Hotpot restaurant operator Haidilao rose by 15%, and the shares of the airlines also rose. China Southern Airlines and China Eastern Airlines each rose more than 5%, while Air China increased 4%.

The broader Hang Seng index rose 3.21 percent.

— Abigail Ng, Jihye Lee

China’s service activity index at six-month low, private survey shows

The Caixin/S&P Global Services Purchasing Managers’ Index for November came in at 46.7, representing the lowest reading in six months.

The pressure also marks the third consecutive month of declines in output and new work, after October’s reading came in at 48.4, while September’s pressure was 49.3.

PMI readings are sequential and represent month-to-month changes in factory activity. The 50-point mark separates growth from contraction.

“The decline was generally solid but remained weaker than the drop seen during the previous large wave of Covid-19 cases from March to May,” Caixin said in a release.

“Efforts to contain the spread of Covid-19 amid a noticeable increase in case numbers in recent weeks weighed on service sector activity and customer demand across China during November,” it added.

China’s official non-manufacturing PMI released last week was 46.7, the lowest since April 2022.

— Abigail Of

Chinese yuan strengthens on reopening of hope

The Chinese currency strengthened to around 7 against the US dollar after the latest reports signaled further loosening of China’s Covid policy.

The offshore yuan traded at 6.9861 against the dollar, strengthening above 7 levels for the first time since mid-September.

Beijing and Shenzhen are taking steps to loosen testing requirements and quarantine rules despite the daily number of cases nearing all-time highs.

The latest moves come about a week after public unrest erupted over the strict measures in various parts of the country.

– Jihye Lee

Oil futures up 2% after OPEC+ holds steady and China reportedly eases some Covid restrictions

Chinese markets halted trading for three minutes on Tuesday as the nation mourns its former leader

CNBC Pro: Fund manager names two global retailers poised to ‘dominate’

A veteran Schroders fund manager has named two global retailers that are about to “dominate” their sector.

Andrew Brough, who runs the Schroder UK Mid Cap Fund, said the two conservatively run companies are gaining market share ahead of a recession by quietly acquiring failing rivals on the cheap.

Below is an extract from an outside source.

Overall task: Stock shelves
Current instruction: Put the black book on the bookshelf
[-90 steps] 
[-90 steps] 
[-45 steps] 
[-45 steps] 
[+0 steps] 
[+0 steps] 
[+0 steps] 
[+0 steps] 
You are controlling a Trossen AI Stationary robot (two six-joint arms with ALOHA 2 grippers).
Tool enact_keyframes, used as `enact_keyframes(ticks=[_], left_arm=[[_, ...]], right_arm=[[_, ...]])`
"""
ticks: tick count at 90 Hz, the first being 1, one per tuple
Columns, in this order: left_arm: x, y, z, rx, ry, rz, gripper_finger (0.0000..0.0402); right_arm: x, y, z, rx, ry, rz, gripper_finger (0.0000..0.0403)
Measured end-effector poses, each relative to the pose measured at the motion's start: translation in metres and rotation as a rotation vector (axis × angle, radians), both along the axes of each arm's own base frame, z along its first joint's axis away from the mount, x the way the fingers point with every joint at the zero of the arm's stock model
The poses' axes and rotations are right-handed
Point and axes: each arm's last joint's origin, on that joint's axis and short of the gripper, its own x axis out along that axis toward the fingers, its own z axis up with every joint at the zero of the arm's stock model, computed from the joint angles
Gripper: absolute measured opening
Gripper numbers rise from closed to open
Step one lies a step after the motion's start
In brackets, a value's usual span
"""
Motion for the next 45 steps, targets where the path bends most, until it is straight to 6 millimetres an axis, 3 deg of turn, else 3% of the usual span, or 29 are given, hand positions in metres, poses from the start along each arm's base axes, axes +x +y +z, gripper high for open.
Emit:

One of these stocks has already risen by 30% this year, while the benchmark index has fallen by 29%.

CNBC Pro subscribers can read more here.

– Ganesh Rao

Stock futures fall, bond yields rise on warmer-than-expected jobs data

Stock futures fell while bond yields rose in response to the 8:30 a.m. jobs data that came in stronger than economists expected.

Here’s how each major futures index and the notable bond yields moved in the 30 minutes leading up to and following the release of the data:

CNBC Pro: Goldman Sachs Upgrades This Global Tech Giant, Says Share Could Rise Up To 90%

Goldman Sachs sees an opportunity in electric vehicles that are on an “upward trend.”

That trend will increase as electric cars become “increasingly technology-driven” and easier to build, Goldman analysts said in a Dec. 1 report.

That’s set to benefit one global stock, Goldman said, giving the stock up to 90% upside in its bull case for the firm.

CNBC’s Pro subscribers can read more here.

— Weizhen Tan

US payrolls increased by 263,000 in November

Job growth was stronger than expected in November despite the Federal Reserve’s efforts to cool the labor market.

Nonfarm payrolls rose by 263,000 last month, while the unemployment rate was unchanged at 3.7%, according to the Labor Department on Friday.

Payrolls were expected to jump by 200,000 more jobs, according to Dow Jones consensus estimates. Unemployment was expected to remain at 3.7%.

Stock futures fell after the earnings release.